From the POV of a user, I consider Shadow DOM a menace, as it creates areas of the DOM that cannot be reached by CSS from outside - defeating my ability to fix UI blunders and bad design with a tailored userstyle.
I hadn't considered that at all because they're so little used, but it would be an issue if they became so. I'm using Stylus for user styles nowadays which provides an option to allow you to target the CSS within an IFRAME using

    html[stylus-iframe$="twitter.com"] h1 { display:none }
and I guess they could provide a similar sort of hack to select the Shadow DOM of an element to apply CSS e.g.

    .comment:shadow .title { font-size: 1.1rem; }
Seems pretty likely to be be a performance hog to do that though.
Yeah, I don't see Shadow DOM often, but there are couple sites I use that employ it - most notably Gerrit.

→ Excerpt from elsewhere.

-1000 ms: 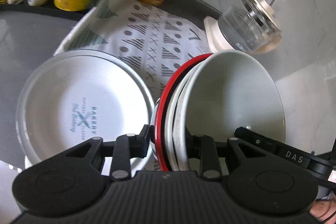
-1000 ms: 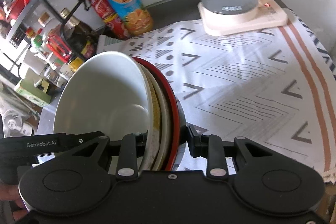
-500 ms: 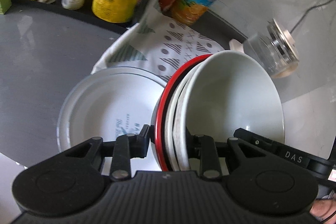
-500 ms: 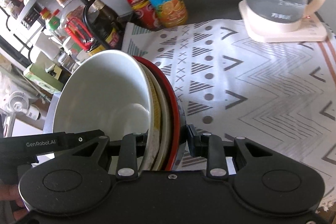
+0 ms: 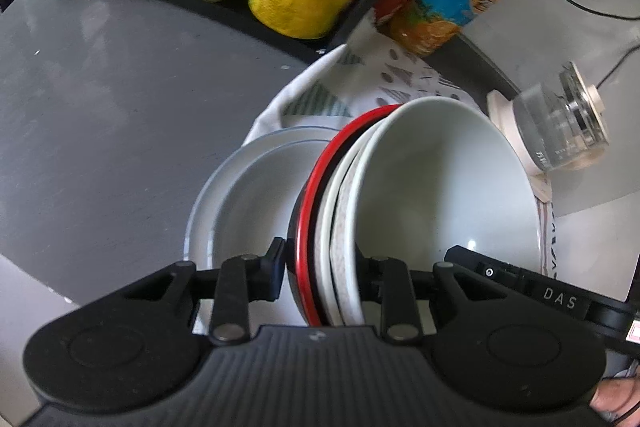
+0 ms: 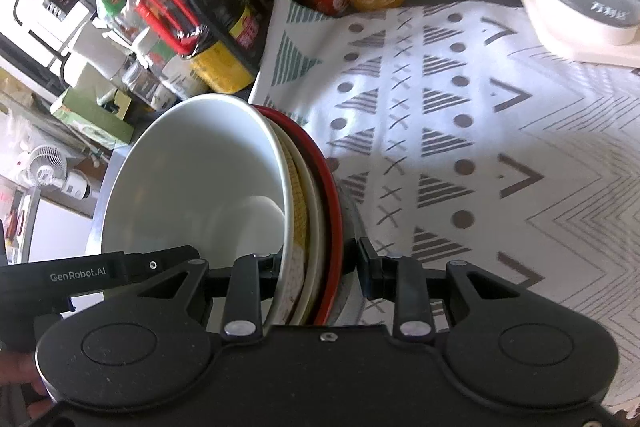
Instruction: Organize plates and bowls
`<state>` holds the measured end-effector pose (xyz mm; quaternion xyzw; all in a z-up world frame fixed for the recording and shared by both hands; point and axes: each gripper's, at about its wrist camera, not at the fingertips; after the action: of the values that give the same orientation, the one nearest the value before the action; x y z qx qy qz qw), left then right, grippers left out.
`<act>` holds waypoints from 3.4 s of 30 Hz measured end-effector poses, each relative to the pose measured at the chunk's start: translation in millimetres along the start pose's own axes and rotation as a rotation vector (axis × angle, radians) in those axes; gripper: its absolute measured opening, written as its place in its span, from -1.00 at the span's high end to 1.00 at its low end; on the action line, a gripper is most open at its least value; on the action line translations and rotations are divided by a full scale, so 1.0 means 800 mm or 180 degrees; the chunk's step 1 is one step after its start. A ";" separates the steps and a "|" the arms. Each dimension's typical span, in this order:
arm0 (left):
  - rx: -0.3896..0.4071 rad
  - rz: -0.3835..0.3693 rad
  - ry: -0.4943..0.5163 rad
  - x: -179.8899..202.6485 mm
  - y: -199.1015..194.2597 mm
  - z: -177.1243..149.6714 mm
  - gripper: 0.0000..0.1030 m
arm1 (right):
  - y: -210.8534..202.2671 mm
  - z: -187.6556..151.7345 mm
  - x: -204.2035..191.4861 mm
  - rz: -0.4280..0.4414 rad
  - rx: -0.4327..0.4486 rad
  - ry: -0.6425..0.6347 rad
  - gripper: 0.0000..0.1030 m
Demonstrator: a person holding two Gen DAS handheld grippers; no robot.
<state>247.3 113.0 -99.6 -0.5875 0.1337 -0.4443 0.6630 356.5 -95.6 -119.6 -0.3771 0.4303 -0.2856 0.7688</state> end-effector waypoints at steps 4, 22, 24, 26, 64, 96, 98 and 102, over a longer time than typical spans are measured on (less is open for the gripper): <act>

Since I use it almost every work day, I wanted to fix a bunch of UX annoyances it has. Those fixes would've normally been trivial, but Gerrit UI has everything wrapped in multiple levels of Shadow DOM, making those fixes near-impossible instead to do in Stylus alone.
Some combination of Tampermonkey, MutationObserver and IntersectionObserver almost always gets there in the end, but despite having a default user script template with this exact skeleton it's a lot more of a pain in the arse to achieve what a simple CSS selector and some properties does in a few lines...
Exactly. And for me, that difference in PITA is the difference between fixing up websites in Stylus incrementally, spending a couple minutes for a CSS rule or three when something annoys me, vs. making a note on my TODO list to write the necessary code later, and never getting around to doing it.
Even as a 3rd party, somehow reusability here strangely is in form of unconflict instead of shared functionality. Reusable should include customizable style, headless is probably even better. I think Custom element's light DOM with Bring-Your-Own-Style is better for party interop.